***** Entries provided *****

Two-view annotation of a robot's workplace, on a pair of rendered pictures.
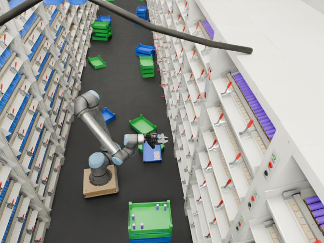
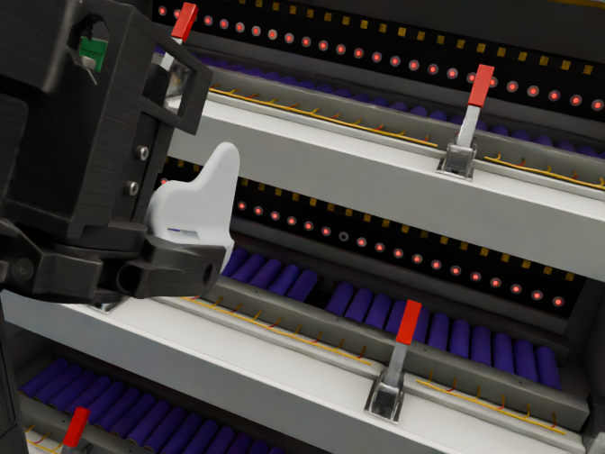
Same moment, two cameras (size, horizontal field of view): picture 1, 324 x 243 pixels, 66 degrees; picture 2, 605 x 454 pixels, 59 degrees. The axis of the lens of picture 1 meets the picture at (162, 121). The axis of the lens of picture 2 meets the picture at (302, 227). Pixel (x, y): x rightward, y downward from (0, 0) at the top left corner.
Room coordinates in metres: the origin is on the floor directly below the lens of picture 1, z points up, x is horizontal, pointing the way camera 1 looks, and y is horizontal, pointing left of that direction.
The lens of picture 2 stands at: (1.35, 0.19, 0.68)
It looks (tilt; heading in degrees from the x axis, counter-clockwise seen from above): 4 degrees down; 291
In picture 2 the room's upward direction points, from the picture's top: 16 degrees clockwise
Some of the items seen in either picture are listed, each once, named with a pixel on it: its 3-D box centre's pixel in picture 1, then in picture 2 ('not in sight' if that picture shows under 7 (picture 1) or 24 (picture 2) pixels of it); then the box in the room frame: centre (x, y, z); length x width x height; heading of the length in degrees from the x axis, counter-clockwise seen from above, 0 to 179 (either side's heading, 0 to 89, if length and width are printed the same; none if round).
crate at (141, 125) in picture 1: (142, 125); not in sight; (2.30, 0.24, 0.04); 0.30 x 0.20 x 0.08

*****
***** Entries provided *****

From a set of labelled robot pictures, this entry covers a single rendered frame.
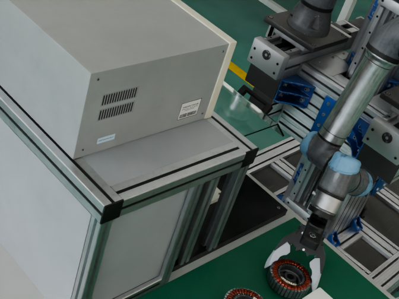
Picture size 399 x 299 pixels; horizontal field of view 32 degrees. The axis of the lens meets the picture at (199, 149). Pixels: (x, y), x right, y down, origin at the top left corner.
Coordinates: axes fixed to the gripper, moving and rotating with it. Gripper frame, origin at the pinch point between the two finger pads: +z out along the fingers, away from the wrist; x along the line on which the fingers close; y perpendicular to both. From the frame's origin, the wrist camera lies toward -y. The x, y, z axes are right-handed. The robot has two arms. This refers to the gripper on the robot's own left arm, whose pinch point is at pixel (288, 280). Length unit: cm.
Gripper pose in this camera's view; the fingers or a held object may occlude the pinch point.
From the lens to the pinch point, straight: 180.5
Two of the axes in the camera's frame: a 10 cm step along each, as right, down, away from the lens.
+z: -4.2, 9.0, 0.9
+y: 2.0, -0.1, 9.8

*****

After locating the line holding "The lens of picture 2 stands" above, output exactly that line and every line after it through the line holding "crate at (141, 125)". Include nothing else.

The lens of picture 2 stands at: (1.35, 0.19, 0.68)
It looks (tilt; heading in degrees from the x axis, counter-clockwise seen from above): 4 degrees down; 291
In picture 2 the room's upward direction points, from the picture's top: 16 degrees clockwise
Some of the items seen in either picture are listed, each once, named with a pixel on it: its 3-D box centre's pixel in picture 1, then in picture 2 ('not in sight' if that picture shows under 7 (picture 1) or 24 (picture 2) pixels of it); then the box in the room frame: centre (x, y, z); length x width x height; heading of the length in degrees from the x axis, counter-clockwise seen from above, 0 to 179 (either side's heading, 0 to 89, if length and width are printed the same; none if round).
crate at (141, 125) in picture 1: (142, 125); not in sight; (2.30, 0.24, 0.04); 0.30 x 0.20 x 0.08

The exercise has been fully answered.